This paper provides a systematic review of the application and adaptation of AI, particularly deep learning techniques, for landslide mapping and segmentation. This rapidly expanding field has demonstrated promise in addressing long-standing challenges such as data processing, feature extraction, and model scalability, enabling more accurate and scalable landslide mapping. By leveraging advanced methodologies such as attention mechanisms, multimodal data fusion, and transfer learning, researchers have achieved notable improvements in prediction accuracy and model efficiency. However, important gaps persist, including the generalizability of models across diverse regions, the effective categorization of different landslide types, and addressing complexities in multimodal and temporally misaligned datasets.
These advancements, while critical for enhancing scientific understanding, also play an essential role in improving disaster response and landslide relief efforts.
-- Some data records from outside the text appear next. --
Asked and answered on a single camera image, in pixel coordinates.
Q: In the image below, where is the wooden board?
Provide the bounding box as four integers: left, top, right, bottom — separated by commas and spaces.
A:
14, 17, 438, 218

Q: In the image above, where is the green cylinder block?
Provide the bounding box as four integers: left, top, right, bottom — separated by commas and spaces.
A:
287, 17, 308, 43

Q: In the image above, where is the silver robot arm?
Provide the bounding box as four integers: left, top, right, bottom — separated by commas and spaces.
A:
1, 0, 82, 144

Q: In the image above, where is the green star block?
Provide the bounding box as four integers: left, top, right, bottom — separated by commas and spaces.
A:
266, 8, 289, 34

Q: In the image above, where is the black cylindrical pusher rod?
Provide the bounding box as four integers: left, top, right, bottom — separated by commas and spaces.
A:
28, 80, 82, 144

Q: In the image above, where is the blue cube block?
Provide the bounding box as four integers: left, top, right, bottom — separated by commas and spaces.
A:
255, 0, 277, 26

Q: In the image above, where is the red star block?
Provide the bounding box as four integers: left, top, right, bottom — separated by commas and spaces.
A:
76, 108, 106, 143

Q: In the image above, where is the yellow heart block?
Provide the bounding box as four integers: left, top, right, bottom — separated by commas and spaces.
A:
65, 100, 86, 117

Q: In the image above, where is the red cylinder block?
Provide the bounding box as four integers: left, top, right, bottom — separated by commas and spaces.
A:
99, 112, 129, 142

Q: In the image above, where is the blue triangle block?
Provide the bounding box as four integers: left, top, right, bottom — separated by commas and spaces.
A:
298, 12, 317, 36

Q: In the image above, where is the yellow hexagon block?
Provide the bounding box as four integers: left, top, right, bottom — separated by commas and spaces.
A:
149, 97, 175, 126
The accurate and timely mapping of landslides is essential for the rapid assessment and allocation of resources during emergencies, potentially reducing casualties and economic losses. Recent efforts, such as leveraging near-real-time remote sensing data and deploying lightweight, interpretable models for field use, have made strides in facilitating actionable insights during disaster scenarios. However, there is still work to be done to ensure these technologies are reliable and accessible under operational constraints, such as limited computational resources and dynamic environmental conditions.
Looking ahead, future research could prioritize developing models that are robust to regional and environmental variability, interpretable to field responders, and adaptable to real-time scenarios. Expanding datasets to include diverse terrains and event types, along with fostering collaborations among AI researchers, geoscientists, and disaster response teams, will be essential. Integrating physics-based approaches and geospatial foundation models (e.g., NASA-IBM Prithvi [161]) may further enhance the reliability of predictions, ensuring that models can operate effectively in varied contexts. Moving beyond mapping, it is equally important to develop forecasting capabilities that can predict future landslide occurrences, supporting early warning systems and saving lives.
Although challenges remain, the progress achieved thus far highlights the transformative potential of AI in landslide research and disaster response. With sustained interdisciplinary efforts, these technologies can contribute meaningfully to reducing the impact of landslides, improving disaster relief coordination, and fostering community resilience.

Author Contributions

Conceptualization, W.L.; methodology, X.C. and W.L.; validation, W.L., C.-Y.H., S.T.A. and B.H.; formal analysis, X.C. and W.L.; investigation, X.C., W.L., C.-Y.H., S.T.A. and B.H.; resources, W.L.; data curation, X.C.; writing—original draft preparation, X.C. and W.L.; writing—review and editing, X.C., W.L., C.-Y.H., S.T.A. and B.H.; visualization, X.C., B.H. and W.L.; supervision, W.L.; project administration, W.L.; funding acquisition, W.L. All authors have read and agreed to the published version of the manuscript.

Funding

This research was funded in part by NASA under grant number 80NSSC24PC446, the National Science Foundation under award 2120943, and the Arizona Board of Regents.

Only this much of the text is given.